The concatenation of political and economic power, especially in the US, is intrinsically damaging, as Matt Stoller showed in this series. The airline industry is a case in point. As Thomas Phillipon in The Great Reversal and Binyamin Applebaum in The Economists’ Hour both point out, it was under-regulated in the 1930s, over-regulated in the 1970s, and under-regulated again since. One of the most used measures of economic concentration, the snappily named “Herfindahl-Hirschman Index”, rose and fell in line with the extent to which the government enforced competition.

Muscular regulation is often required to ensure genuine competition – but all too often, the political right has a knee-jerk reaction against regulation, and the political left has a knee-jerk reaction against competition. A competitive free market is a good thing. But like tabby cats, it does not exist in the wild.

Once again, what matters here is power. Democratic political systems and capitalist economic systems share an important and attractive feature, of diffusing power. When every vote counts equally, politicians are obliged to serve the people. When every dollar counts equally, companies are obliged to serve the people, too.

This diffusive feature is actually what puts the “liberal” in liberal democracy and liberal capitalism. At heart, both are massive power-sharing agreements. Capitalism works best when it acts in a centrifugal manner to disperse power, less well when it tends towards concentration. Right now, capitalism in many nations, including the US, is tending more towards centripetal than centrifugal capitalism – as many of the essays in this series have shown, including from Ganesh Sitaranam.

Economic power is being concentrated geographically. Today 25 cities, most of them on the coasts, account for more than half of the US economy. Between 1960 and 1980, economic activity was dispersing across regions, reducing spatial inequality. Since 1980, the trend has been the other way, with activity becoming more concentrated in the coastal cities.

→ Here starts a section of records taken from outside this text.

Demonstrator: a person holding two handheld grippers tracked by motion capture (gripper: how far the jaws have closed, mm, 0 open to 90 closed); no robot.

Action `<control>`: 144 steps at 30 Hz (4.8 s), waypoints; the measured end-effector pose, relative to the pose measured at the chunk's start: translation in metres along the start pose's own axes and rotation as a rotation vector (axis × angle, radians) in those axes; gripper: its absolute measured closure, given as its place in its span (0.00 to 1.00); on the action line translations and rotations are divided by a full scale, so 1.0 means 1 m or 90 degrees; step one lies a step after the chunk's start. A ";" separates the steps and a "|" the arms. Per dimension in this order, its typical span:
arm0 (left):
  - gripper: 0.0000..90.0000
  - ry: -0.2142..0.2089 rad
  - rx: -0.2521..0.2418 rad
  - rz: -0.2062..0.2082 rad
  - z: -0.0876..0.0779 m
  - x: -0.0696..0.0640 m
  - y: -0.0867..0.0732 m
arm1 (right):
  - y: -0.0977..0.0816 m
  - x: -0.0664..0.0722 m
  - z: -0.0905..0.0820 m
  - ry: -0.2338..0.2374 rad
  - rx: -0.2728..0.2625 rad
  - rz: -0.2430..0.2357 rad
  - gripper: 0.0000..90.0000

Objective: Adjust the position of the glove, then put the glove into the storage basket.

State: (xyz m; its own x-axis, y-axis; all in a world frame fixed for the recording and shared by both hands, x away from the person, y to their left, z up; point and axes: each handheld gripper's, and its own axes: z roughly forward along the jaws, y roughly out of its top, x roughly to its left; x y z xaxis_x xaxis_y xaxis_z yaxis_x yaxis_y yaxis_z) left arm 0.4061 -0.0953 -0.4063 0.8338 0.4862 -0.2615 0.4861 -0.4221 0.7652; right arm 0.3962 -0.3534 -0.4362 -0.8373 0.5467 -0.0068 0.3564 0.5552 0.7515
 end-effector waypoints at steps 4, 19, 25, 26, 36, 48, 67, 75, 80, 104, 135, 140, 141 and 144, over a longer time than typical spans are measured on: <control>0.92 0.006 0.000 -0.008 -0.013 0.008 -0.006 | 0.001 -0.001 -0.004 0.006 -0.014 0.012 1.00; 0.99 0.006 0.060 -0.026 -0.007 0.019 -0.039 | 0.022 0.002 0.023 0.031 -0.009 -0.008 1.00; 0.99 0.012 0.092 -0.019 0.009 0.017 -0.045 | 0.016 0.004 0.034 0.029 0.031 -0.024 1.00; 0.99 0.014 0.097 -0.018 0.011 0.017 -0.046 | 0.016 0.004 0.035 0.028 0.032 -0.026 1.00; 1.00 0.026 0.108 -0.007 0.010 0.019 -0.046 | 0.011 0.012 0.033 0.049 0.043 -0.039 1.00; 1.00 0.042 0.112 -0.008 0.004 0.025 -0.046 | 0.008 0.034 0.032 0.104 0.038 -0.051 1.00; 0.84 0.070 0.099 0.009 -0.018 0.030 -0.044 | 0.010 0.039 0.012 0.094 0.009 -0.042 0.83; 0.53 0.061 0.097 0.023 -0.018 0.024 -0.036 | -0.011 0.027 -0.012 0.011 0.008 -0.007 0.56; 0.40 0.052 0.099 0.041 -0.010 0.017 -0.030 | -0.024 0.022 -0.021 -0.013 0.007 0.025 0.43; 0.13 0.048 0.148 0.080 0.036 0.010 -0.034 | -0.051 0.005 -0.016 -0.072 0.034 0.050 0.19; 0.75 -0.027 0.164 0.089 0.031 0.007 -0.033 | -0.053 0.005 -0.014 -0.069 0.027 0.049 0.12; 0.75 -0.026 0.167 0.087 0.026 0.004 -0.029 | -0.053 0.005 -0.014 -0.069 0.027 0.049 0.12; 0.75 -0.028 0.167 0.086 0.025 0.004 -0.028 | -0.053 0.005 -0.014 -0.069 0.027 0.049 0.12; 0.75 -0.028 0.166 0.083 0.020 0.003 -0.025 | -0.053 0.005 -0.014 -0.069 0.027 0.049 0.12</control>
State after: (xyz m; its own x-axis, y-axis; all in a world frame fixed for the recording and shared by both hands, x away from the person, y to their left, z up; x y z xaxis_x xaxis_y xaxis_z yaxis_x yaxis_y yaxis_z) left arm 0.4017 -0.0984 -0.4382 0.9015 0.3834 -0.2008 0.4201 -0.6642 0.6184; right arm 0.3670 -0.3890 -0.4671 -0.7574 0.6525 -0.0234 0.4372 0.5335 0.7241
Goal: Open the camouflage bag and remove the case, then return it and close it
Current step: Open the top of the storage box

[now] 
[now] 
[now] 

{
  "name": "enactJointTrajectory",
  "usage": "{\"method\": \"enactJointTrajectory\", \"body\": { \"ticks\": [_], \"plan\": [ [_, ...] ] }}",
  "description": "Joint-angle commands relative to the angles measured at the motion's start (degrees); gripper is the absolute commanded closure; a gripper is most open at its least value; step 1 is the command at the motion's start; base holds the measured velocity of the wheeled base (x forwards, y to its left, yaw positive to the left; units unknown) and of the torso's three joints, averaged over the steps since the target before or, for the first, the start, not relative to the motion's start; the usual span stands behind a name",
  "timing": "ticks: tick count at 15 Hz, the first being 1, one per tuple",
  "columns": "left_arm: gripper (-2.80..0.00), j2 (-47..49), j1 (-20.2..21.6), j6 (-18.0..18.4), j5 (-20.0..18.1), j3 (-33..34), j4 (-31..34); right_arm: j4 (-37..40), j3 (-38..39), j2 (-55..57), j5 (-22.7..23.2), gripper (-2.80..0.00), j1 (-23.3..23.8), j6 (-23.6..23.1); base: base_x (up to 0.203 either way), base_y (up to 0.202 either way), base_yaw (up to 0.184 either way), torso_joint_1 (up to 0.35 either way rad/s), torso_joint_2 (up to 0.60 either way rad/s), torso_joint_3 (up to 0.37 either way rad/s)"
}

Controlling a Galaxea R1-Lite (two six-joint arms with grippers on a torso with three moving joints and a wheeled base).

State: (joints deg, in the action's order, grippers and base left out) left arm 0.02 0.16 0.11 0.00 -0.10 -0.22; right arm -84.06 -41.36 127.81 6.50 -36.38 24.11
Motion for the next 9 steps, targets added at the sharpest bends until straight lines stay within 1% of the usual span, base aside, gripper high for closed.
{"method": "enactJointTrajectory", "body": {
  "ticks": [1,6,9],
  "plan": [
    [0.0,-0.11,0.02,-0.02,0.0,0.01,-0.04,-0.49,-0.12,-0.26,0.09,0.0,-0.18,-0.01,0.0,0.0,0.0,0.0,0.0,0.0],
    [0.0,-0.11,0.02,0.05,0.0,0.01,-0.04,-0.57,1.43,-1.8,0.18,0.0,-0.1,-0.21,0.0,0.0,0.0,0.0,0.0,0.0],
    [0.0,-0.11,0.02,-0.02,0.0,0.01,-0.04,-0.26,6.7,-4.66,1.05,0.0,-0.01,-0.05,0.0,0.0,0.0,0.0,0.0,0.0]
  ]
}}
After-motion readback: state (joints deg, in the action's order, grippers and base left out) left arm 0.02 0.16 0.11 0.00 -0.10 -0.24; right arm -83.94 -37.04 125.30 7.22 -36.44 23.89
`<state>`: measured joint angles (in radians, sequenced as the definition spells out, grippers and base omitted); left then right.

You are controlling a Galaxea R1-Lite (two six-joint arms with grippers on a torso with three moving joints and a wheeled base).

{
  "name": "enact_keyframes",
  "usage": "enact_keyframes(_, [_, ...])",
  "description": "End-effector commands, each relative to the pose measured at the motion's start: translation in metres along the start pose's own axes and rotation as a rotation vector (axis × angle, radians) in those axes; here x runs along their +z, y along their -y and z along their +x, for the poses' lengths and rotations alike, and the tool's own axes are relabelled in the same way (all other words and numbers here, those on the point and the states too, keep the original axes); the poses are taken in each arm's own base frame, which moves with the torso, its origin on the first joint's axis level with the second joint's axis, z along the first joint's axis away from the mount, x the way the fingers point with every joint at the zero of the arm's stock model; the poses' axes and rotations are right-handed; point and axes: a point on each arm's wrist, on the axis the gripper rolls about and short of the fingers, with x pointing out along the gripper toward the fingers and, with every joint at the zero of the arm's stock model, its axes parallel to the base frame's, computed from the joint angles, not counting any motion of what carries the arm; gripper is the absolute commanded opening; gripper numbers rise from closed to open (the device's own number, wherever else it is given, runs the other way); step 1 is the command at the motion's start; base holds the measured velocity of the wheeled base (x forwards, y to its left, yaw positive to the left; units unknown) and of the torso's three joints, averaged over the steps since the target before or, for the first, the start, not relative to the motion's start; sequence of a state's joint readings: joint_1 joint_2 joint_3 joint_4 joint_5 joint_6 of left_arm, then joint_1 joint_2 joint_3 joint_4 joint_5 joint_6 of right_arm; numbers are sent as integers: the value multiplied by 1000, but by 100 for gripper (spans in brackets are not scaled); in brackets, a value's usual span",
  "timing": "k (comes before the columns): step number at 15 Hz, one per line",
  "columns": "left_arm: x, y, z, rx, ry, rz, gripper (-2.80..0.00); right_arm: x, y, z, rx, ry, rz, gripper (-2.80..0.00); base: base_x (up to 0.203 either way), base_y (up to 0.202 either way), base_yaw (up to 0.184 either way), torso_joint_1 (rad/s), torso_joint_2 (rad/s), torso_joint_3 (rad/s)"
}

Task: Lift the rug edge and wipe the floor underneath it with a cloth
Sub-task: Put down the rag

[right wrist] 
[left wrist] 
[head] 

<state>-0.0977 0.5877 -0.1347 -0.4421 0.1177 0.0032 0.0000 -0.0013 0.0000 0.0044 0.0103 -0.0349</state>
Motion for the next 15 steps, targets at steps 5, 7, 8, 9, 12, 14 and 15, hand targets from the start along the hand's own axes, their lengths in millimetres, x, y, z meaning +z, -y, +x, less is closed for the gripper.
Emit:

Neighborhoods are becoming more economically distinct, too: if you are rich, your neighbors are more likely to be rich than in the past – likewise, if you are poor. Poorer neighborhoods are increasingly cut off, socially and geographically, from the sources of economic prosperity. Almost all (90%) of the poorest counties in 1980 were still at the bottom in 2016, according to research from the Hamilton Project at Brookings.

In terms of policy, the liberal consensus that growth would automatically spread and be shared has been shattered. New measures of distributional growth, as proposed by Heather Boushey, are badly needed. More broadly, both social and economic policy will have to shift resources aggressively to provide more support for children in middle and lower-income families, especially in terms of skills and education, as part of what Melissa Kearny dubs “a new social contract”.

The potential for well-structured, centrifugal capitalism to bring prosperity and choice continues to be demonstrated on a global scale. But this potential is not being realized within many of the countries that currently dominate the international economic scene.

Capitalism in its liberal variant is under serious pressure. But an inwards turn, away from markets, away from trade, away from competition, away from dynamism, would spell dark times indeed, not least for the very people currently most attentive to the bugle call of retreat from the populist movements of left and right. Capitalism may be broken, at least in places. But it is not beyond repair.